Trends | The Landscape for Machine Learning, AI and Data (MAD) - 2023

11.03.2023 | 2 min Read
Category: Data Market | Tags: #data platform, #data lakehouse, #dataops, #architecture, #trends

Every year, Matt Turck from Firstmark (VC) publishes the landscape for Machine Learning, AI and Data (MAD). Personally, I find this overview, along with its accompanying commentary, far more useful than Gartner's technology reports in the same space. The 2023 version has arrived, and the landscape is as comprehensive as ever.

You can find a PDF version here.

Consolidation and bundling

After having had money thrown at them, there is now a myriad of small technology players. The large players will acquire some of these – they are no longer expensive after all – and expand their own capabilities. Databricks and Snowflake are both adding new features at a rapid pace, to name a few.

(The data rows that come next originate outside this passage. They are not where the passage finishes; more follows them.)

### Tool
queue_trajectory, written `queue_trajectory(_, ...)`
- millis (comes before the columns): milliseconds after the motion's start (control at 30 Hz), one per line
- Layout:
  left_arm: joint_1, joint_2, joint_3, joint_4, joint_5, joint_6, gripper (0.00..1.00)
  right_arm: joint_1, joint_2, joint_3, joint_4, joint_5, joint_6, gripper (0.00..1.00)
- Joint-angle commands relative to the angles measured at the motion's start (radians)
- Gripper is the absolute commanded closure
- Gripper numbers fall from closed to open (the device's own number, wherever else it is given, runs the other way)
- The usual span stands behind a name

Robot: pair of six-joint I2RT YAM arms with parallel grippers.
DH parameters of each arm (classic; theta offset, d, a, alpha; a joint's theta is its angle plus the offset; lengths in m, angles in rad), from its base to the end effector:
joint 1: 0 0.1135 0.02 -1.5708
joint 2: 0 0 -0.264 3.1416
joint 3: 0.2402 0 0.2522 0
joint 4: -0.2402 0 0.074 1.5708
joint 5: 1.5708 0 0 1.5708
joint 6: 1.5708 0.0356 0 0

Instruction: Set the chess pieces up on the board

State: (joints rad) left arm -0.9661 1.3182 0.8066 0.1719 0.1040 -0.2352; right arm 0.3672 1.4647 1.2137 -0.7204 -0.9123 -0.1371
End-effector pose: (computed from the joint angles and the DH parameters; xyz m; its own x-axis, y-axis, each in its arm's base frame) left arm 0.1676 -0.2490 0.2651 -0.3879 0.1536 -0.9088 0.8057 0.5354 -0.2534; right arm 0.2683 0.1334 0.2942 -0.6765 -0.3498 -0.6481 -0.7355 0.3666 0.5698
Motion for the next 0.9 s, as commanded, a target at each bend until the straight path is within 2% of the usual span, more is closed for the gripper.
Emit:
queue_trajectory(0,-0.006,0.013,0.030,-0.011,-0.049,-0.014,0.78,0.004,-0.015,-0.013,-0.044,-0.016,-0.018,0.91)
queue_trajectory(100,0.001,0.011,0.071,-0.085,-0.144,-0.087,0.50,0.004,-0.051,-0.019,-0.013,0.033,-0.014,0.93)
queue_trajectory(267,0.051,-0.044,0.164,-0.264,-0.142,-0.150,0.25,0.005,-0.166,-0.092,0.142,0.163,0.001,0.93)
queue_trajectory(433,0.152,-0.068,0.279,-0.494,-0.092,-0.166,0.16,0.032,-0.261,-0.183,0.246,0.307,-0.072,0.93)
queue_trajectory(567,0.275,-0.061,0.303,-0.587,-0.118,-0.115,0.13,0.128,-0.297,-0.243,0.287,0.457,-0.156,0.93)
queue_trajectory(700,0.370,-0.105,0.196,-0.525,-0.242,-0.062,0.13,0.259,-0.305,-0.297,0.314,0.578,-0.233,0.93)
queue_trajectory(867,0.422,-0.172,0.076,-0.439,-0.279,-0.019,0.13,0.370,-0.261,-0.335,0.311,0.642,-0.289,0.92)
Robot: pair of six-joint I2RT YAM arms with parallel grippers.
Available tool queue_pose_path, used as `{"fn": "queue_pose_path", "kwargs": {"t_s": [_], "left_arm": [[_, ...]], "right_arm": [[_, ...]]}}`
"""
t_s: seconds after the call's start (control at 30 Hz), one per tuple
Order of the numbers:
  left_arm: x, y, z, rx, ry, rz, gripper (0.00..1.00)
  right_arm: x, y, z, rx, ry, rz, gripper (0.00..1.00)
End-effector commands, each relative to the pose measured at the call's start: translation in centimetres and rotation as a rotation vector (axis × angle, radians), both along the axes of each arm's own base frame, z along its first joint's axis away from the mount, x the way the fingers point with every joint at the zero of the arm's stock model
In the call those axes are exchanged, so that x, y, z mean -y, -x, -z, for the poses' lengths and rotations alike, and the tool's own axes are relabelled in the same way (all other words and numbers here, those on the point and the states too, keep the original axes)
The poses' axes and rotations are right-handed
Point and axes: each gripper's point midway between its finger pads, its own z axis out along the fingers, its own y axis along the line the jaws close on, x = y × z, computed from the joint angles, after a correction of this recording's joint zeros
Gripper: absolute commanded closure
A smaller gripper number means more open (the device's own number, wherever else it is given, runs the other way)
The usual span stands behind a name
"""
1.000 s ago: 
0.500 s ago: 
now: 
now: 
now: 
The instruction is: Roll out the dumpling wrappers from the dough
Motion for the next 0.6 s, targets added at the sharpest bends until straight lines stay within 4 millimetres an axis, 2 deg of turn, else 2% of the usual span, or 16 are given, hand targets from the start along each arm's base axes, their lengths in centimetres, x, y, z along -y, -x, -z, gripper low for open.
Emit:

The modern data stack is under pressure

Many tools have emerged. We distinguish between ingestion, processing, transformation, storage, data monitoring, data catalogue, etc. For a number of organisations, the complexity has become unnecessarily high, especially when the use cases are relatively straightforward. And – it is actually rather expensive to look after all that data. The prediction is that more packaged solutions will appear going forward that reduce complexity (for example Y42 and Mozart Data).

The end of the road for ETL?

Well, I am a bit unsure about this one. However – Amazon introduced a concept they call “Zero ETL”, where data sources automatically have connectors to the databases. As soon as transactional data arrives in the operational database, it also becomes available in the analytical database. Perhaps we will see such data integrations from the larger players (Microsoft, Salesforce, etc.) soon?

Data mesh, data products and data contracts attempt to manage organisational complexity

Many large organisations have a multitude of different technologies, data sources and teams working with data. Not everything is equally streamlined. There are three concepts or philosophies that have considerable momentum right now: data mesh, data products and data contracts. The latter is perhaps the newest on the list: API-like agreements between developers who own services and data consumers, which are particularly important when data needs to be exchanged in near real time.

Convergence between different types of storage and data flow

There are players attempting to blur the distinction between real-time and batch data flows (i.e. we are moving towards real time for more), as well as the distinction between operational and analytical databases. Examples include Google with AlloyDB and Snowflake with UniStore.

AI entering the workflow for data and analytics (a bit meta)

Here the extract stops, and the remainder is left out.